• **WORK REQUIRED**: Please restate the listing below in full, word for word.

===== AVAILABLE DATA

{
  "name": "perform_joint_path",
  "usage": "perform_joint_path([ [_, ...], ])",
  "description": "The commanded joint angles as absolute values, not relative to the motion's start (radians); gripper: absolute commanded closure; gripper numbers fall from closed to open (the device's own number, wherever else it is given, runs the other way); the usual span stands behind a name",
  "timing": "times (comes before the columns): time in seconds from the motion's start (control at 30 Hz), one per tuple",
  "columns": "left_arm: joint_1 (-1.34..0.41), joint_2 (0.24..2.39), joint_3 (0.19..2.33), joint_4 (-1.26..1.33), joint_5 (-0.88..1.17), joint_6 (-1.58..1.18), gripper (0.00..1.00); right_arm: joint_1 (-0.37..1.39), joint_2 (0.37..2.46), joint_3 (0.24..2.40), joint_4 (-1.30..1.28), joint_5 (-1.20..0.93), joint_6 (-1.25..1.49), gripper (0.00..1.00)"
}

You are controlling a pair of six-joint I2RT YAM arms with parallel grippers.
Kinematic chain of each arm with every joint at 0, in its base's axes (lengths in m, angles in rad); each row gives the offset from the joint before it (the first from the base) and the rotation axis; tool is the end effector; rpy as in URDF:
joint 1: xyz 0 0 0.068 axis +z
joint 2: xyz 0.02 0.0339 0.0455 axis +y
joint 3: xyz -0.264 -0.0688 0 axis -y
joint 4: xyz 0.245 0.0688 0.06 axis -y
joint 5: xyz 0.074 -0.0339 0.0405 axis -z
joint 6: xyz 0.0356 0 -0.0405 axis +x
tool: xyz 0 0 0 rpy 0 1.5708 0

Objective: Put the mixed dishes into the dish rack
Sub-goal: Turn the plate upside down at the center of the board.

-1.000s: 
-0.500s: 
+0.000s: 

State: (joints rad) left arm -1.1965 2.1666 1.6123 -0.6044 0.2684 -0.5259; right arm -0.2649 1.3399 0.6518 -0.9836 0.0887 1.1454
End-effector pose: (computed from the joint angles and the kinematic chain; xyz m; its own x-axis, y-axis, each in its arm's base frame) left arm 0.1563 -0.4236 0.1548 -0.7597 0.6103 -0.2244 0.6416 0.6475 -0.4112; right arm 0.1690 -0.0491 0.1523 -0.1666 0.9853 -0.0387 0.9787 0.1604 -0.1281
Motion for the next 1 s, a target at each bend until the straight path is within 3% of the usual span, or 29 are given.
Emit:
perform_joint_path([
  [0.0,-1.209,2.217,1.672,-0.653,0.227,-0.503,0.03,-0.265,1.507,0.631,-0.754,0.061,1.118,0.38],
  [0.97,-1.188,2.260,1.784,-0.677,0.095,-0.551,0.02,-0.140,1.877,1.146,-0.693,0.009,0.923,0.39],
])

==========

• **EXPECTED ANSWER**:
{
  "name": "perform_joint_path",
  "usage": "perform_joint_path([ [_, ...], ])",
  "description": "The commanded joint angles as absolute values, not relative to the motion's start (radians); gripper: absolute commanded closure; gripper numbers fall from closed to open (the device's own number, wherever else it is given, runs the other way); the usual span stands behind a name",
  "timing": "times (comes before the columns): time in seconds from the motion's start (control at 30 Hz), one per tuple",
  "columns": "left_arm: joint_1 (-1.34..0.41), joint_2 (0.24..2.39), joint_3 (0.19..2.33), joint_4 (-1.26..1.33), joint_5 (-0.88..1.17), joint_6 (-1.58..1.18), gripper (0.00..1.00); right_arm: joint_1 (-0.37..1.39), joint_2 (0.37..2.46), joint_3 (0.24..2.40), joint_4 (-1.30..1.28), joint_5 (-1.20..0.93), joint_6 (-1.25..1.49), gripper (0.00..1.00)"
}

You are controlling a pair of six-joint I2RT YAM arms with parallel grippers.
Kinematic chain of each arm with every joint at 0, in its base's axes (lengths in m, angles in rad); each row gives the offset from the joint before it (the first from the base) and the rotation axis; tool is the end effector; rpy as in URDF:
joint 1: xyz 0 0 0.068 axis +z
joint 2: xyz 0.02 0.0339 0.0455 axis +y
joint 3: xyz -0.264 -0.0688 0 axis -y
joint 4: xyz 0.245 0.0688 0.06 axis -y
joint 5: xyz 0.074 -0.0339 0.0405 axis -z
joint 6: xyz 0.0356 0 -0.0405 axis +x
tool: xyz 0 0 0 rpy 0 1.5708 0

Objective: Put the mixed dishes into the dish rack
Sub-goal: Turn the plate upside down at the center of the board.

-1.000s: 
-0.500s: 
+0.000s: 

State: (joints rad) left arm -1.1965 2.1666 1.6123 -0.6044 0.2684 -0.5259; right arm -0.2649 1.3399 0.6518 -0.9836 0.0887 1.1454
End-effector pose: (computed from the joint angles and the kinematic chain; xyz m; its own x-axis, y-axis, each in its arm's base frame) left arm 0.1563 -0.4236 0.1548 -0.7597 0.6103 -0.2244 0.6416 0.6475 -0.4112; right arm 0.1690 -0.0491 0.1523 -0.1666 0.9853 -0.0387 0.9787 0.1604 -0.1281
Motion for the next 1 s, a target at each bend until the straight path is within 3% of the usual span, or 29 are given.
Emit:
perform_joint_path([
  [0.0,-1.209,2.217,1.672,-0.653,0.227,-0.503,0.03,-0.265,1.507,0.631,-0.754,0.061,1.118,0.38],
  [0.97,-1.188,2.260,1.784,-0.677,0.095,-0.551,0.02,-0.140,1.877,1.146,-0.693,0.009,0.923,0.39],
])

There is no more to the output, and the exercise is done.